Salt stress induces stomatal closure that reduces CO2 availability and fixation in the leaf tissues and decreases the consumption of reducing powers that can trigger ROS generation, such as hydrogen peroxide, superoxide, singlet oxygen, and hydroxyl radicals. These events culminate in an oxidative stress [9,66,67]. As a result, salinity-stressed plants activate their enzymatic and non-enzymatic antioxidant defence mechanisms that work together to scavenge ROS and, thus, protect themselves from oxidative stress [68]. In the present study, salinity-stressed Giza 179 significantly increased the activities of the antioxidant enzymes (CAT & POX), as well as the level of the non-enzymic antioxidants (total phenols and flavonoids) in their leaves compared to the control plants (Figure 3A–D). The increases in CAT and POX activities in Giza 179 are in line with the reported ability of rice [69,70] and maize plants [29] to boost CAT and POX activities in response to salinity to mitigate the damaging consequences of salt stress. Such higher antioxidant enzyme activities in salinity-stressed rice plants were correlated with a reduced level of ROS generation [71]. Similarly, the increase in the phenols and flavonoids antioxidants in Giza 179 are consistent with the reported increase of these compounds in salinity-stressed Nonabokra, Swarna, OM4900, and BC15TB rice cultivars [45,72]. In fact, the induction of these compounds has been suggested as an adaptive mechanism of rice under salt stress [72] due to their efficiency in scavenging ROS, which is attributed to their high reactivity as electron donors to stabilize the unpaired electron. Furthermore, [73,74] explained the rise in salinity-induced flavonoids by suggesting that flavonoid-related key genes may be involved in reducing salt-induced oxidative damage.
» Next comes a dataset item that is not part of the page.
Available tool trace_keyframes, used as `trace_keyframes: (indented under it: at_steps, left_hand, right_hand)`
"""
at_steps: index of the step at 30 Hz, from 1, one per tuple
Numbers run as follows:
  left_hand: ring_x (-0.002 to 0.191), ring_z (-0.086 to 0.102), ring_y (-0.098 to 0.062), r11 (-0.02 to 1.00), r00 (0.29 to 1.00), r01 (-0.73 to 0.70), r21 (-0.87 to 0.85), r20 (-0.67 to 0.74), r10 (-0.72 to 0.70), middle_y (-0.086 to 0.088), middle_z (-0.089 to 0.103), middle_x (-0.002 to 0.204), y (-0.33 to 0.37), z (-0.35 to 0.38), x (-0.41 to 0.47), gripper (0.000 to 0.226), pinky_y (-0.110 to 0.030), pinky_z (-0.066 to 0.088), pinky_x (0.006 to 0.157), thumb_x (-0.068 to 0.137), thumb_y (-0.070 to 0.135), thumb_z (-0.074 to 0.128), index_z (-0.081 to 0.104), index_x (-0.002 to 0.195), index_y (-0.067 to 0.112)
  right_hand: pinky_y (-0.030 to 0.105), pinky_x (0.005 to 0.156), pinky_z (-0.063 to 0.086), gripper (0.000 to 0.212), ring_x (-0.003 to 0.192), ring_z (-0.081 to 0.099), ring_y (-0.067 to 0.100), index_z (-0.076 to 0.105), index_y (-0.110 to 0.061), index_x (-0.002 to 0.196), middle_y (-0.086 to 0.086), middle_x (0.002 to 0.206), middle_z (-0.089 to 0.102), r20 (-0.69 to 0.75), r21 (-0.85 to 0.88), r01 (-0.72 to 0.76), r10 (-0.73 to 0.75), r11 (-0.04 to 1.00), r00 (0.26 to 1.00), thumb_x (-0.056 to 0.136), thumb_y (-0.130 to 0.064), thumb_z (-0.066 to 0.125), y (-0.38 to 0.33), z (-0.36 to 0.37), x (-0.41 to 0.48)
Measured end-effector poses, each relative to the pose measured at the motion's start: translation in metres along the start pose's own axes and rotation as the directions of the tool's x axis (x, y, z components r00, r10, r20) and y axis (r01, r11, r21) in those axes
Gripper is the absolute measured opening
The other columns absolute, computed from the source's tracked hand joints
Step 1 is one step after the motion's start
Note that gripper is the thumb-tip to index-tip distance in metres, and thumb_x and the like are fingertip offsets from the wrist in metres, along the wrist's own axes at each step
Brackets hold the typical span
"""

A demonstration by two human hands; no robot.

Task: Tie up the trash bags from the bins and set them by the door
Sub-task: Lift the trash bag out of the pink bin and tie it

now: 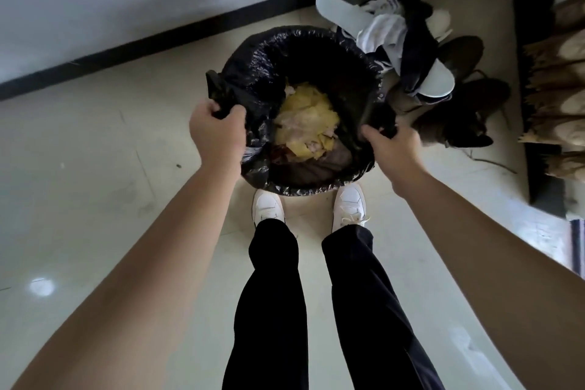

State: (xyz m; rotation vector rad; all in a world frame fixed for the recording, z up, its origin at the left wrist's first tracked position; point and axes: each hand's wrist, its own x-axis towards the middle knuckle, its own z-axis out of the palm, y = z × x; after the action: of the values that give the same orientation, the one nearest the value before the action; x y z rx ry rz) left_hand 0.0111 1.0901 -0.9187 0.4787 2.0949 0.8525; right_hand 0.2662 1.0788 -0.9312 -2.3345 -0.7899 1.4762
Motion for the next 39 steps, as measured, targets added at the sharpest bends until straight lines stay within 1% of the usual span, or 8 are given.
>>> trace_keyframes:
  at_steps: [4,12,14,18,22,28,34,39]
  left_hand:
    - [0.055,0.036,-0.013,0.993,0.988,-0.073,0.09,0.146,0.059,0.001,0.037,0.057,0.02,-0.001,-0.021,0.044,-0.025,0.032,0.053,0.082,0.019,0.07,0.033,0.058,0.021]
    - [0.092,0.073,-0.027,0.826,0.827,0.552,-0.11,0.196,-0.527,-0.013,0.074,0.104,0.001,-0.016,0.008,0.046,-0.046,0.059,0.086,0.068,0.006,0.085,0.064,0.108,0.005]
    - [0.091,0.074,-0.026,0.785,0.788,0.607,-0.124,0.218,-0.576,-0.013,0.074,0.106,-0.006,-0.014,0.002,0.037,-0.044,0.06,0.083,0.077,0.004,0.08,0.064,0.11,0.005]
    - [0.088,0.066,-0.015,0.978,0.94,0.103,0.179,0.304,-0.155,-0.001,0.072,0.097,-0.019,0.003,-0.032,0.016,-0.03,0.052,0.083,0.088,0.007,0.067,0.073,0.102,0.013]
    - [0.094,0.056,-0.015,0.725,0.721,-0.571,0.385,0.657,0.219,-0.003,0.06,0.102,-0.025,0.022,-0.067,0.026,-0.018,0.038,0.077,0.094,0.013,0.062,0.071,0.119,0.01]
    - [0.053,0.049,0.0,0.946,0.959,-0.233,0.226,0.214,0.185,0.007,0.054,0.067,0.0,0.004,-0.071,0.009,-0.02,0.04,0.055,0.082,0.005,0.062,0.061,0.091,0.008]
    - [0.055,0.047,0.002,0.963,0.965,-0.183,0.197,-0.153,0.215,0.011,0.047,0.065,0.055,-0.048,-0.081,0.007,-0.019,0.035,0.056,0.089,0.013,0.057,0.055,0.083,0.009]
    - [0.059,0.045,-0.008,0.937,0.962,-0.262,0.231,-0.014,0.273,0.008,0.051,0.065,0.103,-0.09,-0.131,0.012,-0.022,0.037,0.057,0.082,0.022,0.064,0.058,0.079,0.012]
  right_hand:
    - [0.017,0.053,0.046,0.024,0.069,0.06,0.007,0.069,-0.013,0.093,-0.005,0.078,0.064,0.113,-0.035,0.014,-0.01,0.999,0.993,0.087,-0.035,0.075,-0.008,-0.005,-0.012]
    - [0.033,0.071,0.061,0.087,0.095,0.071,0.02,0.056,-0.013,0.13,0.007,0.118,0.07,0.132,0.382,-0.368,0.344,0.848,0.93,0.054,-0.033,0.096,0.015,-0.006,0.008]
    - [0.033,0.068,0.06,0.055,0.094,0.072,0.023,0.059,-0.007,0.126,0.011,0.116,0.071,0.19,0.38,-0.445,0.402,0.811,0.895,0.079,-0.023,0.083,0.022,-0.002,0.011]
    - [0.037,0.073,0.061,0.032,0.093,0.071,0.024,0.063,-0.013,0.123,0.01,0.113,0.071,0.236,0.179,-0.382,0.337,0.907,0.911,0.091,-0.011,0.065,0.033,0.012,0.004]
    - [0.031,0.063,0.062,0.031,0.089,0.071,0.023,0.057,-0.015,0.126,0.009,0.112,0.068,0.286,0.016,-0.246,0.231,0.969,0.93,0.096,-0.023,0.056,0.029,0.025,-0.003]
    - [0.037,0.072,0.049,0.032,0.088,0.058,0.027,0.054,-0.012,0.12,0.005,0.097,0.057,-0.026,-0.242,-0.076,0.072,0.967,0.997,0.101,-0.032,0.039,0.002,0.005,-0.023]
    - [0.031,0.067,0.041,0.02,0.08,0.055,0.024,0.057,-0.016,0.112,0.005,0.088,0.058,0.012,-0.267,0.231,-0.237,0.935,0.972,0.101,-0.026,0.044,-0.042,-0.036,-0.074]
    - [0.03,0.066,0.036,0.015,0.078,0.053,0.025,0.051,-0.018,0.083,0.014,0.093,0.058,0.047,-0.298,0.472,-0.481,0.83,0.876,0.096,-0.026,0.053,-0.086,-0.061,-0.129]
Our heatmap correlation analysis showed a strong positive association among oxidative stress markers (MDA and EL) and non-enzymatic (total phenols and flavonoids) antioxidants (Figure 5).
Seed priming with humic acid significantly increased the activities of the antioxidant enzymes (CAT and POX) (Figure 3C,D). However, it decreased the content of non-enzymatic antioxidants (total phenols and flavonoids) (Figure 3A,B) in the leaves under non-saline and saline conditions. The humic acid application to rice root increased both the ROS production and the activities of antioxidant enzymes, and such increases in ROS were not associated with a negative effect on plants but rather with the beneficial effect of increasing root growth [75]. In addition, humic acid enhanced CAT activity and the production of ROS in maize plants [76]. The increase in ROS to a certain threshold may be a prerequisite cue for induction of the antioxidant enzymes and mediation of the plant growth [76,77]. The humic acid-induced activities of CAT and POX in Giza 179 most likely contribute to its improved growth under salinity stress. Similar humic acid protective effects against salinity stress via induction of CAT and POX enzyme activities have been reported in wheat [78]. On the other hand, the humic acid-induced reduction in non-enzymic antioxidants in Giza 179 (Figure 3A,B) has also been reported in leaf total phenolic content in salinity-stressed Vitex trifolia plant [79]. In addition, the reduction of total phenolics content in shoots and roots of arsenic-stressed rice plants in response to rice seed priming with K-humate has been reported [80]. The reduction in the content of such secondary metabolites may be attributed to the ability of humic acid to maintain active growth as evidenced by humic acid-treated plants’ growth metrics (Table 1), which shunts resources away from the biosynthesis of secondary metabolites [81]. PCA analysis confirmed these results as growth parameters and antioxidant enzymes (CAT & POX) were associated with humic acid-treated Giza 179 plants, whereas non-enzymatic (total phenols and flavonoids) antioxidant was associated with plants that were not treated with humic acid (Figure 4B).

4. Materials and Methods

The seeds of Egyptian rice cultivar cv. “Giza 179” were obtained from Rice Research and Training Center, Sakha, Kafr El-Sheik, Egypt. Humic acid as stress alleviator was purchased from Sigma–Aldrich company (CAT No. 53680, St. Louis, MO, USA) and the seawater was obtained from Gamasa, Mediterranean Sea, Egypt.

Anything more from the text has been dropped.